- [Provided records]
________
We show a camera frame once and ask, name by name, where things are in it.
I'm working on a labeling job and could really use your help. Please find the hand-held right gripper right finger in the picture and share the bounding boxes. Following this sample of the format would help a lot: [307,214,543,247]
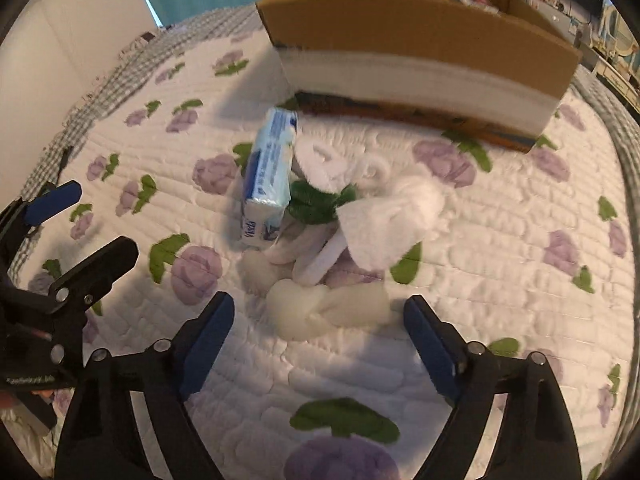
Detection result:
[402,294,583,480]

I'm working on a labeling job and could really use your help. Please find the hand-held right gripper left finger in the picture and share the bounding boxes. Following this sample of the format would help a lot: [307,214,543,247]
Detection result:
[54,291,236,480]

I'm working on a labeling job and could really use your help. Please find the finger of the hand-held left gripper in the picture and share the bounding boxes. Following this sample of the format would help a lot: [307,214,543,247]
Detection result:
[20,236,140,348]
[0,180,83,283]

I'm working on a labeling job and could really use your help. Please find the white plush rabbit toy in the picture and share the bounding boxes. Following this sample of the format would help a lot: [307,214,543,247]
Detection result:
[241,250,391,341]

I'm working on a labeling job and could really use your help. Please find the brown cardboard box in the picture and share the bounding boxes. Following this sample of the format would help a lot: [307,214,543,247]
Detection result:
[256,0,583,153]

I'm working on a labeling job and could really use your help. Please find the floral quilted bedspread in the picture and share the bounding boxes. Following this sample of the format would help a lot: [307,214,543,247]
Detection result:
[0,35,632,480]

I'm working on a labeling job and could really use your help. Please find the white fluffy towel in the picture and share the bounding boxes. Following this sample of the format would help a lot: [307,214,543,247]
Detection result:
[336,176,447,268]

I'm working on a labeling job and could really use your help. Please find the green cloth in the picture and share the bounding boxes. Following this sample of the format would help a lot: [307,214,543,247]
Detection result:
[286,180,358,226]

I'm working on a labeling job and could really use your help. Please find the blue tissue pack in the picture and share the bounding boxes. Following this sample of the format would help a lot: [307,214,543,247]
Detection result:
[239,107,300,251]

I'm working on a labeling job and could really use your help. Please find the white cloth loop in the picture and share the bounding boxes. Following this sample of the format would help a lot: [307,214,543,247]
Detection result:
[350,152,396,188]

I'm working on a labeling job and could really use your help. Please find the white fuzzy cloth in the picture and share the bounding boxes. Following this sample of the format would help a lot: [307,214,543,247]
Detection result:
[292,139,346,193]

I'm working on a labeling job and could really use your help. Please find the cluttered background desk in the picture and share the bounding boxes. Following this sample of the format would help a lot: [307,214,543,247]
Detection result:
[520,0,640,126]

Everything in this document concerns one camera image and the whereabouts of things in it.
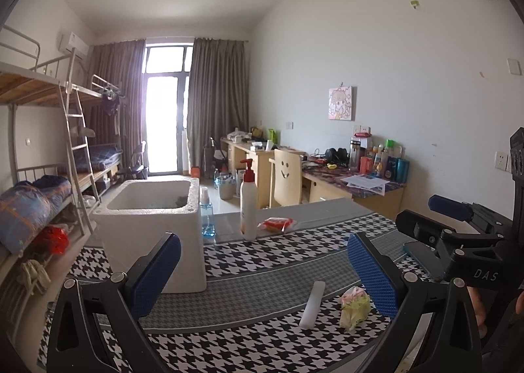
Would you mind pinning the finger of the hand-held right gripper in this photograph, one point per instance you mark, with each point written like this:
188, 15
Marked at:
448, 205
425, 229

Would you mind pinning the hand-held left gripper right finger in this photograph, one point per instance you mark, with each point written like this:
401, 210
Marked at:
374, 274

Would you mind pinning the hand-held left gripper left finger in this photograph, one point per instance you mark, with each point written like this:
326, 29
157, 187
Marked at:
157, 270

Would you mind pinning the dark teal packet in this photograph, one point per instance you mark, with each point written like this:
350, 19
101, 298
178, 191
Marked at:
417, 254

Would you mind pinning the white foam box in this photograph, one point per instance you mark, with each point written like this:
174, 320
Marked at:
151, 242

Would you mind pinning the person's right hand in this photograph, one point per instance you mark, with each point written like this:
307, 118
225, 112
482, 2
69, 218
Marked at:
481, 311

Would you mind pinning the floral tissue pack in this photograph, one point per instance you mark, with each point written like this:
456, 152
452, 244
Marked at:
354, 309

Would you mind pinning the small clear sanitizer bottle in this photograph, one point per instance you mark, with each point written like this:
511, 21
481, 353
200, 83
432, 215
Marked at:
207, 221

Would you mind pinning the white foam stick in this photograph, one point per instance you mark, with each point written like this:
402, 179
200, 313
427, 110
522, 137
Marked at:
312, 305

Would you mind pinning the group of toiletry bottles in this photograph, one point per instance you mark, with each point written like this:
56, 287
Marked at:
385, 164

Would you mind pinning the printed paper sheets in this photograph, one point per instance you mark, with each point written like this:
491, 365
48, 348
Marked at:
366, 182

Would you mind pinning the wooden desk with patterned cloth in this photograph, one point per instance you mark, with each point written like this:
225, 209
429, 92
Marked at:
323, 192

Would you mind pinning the white trash bin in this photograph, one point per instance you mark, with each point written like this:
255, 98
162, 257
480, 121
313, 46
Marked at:
225, 188

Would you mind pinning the red plastic bag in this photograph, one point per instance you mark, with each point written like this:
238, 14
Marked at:
55, 240

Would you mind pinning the houndstooth tablecloth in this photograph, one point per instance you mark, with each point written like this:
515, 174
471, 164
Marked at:
266, 266

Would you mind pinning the white bottle with red pump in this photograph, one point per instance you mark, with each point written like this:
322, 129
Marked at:
247, 209

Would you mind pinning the red and white snack packet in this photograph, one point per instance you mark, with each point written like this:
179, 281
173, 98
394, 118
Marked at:
276, 224

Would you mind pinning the dark patterned desk cloth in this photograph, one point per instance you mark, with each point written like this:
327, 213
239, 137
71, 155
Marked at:
327, 172

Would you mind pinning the black headphones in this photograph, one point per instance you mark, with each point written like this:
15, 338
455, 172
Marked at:
333, 155

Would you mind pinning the black folding chair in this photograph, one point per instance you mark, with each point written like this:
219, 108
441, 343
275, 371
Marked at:
139, 151

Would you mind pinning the beige cloth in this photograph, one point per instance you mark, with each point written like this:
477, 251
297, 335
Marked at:
35, 274

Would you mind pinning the blue folded bedding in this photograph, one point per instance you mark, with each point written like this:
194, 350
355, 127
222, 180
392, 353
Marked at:
104, 156

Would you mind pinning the wooden chair with smiley face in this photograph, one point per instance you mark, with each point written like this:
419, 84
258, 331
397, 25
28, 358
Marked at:
286, 180

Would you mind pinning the dark blue blanket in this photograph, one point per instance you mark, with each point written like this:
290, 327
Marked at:
53, 188

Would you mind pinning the cluttered wooden desk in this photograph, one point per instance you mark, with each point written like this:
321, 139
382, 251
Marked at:
262, 172

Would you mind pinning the blue plaid quilt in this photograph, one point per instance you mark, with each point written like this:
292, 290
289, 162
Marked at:
24, 213

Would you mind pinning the metal bed ladder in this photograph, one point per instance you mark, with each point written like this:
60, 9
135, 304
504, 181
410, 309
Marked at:
75, 147

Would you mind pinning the glass balcony door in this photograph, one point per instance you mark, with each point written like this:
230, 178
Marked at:
163, 119

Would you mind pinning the green bag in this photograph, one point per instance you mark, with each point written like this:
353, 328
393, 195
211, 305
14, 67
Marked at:
274, 136

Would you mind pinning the dark hanging clothes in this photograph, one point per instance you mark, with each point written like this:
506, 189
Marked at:
108, 104

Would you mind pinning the brown curtain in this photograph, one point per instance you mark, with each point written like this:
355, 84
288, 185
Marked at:
127, 82
217, 102

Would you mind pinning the small metal bunk bed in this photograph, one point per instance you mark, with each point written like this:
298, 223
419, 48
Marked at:
98, 91

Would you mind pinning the large metal bunk bed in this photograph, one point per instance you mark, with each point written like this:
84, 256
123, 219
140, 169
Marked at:
24, 88

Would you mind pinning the white air conditioner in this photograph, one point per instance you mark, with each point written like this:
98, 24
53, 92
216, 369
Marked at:
71, 43

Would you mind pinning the white wall socket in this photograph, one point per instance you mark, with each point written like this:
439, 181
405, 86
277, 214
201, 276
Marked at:
364, 130
502, 160

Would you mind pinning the cartoon wall picture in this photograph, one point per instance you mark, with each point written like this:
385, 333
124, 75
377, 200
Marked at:
342, 104

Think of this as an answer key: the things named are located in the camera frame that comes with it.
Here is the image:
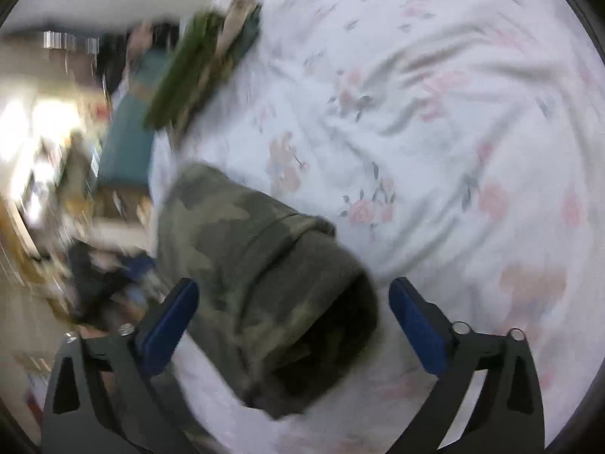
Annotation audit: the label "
________
Only lines with the word "left" belong in the answer; copy each of them from the material above.

I'm working on a labeling job and could really use your help. Please find the hand-held right gripper left finger in the picture and share the bounding boxes. Following this sample of the format would help a lot: [307,214,543,247]
I'm working on a labeling job and could really use your help. Please find the finger of the hand-held left gripper in the picture and share the bounding boxes. Following this sample of the format would help a lot: [307,214,543,247]
Would you mind pinning the hand-held left gripper right finger in this photograph, one point per instance you mark, with each point written like this:
Would you mind pinning the hand-held left gripper left finger in this photograph, one point per instance you mark, with each point written like this:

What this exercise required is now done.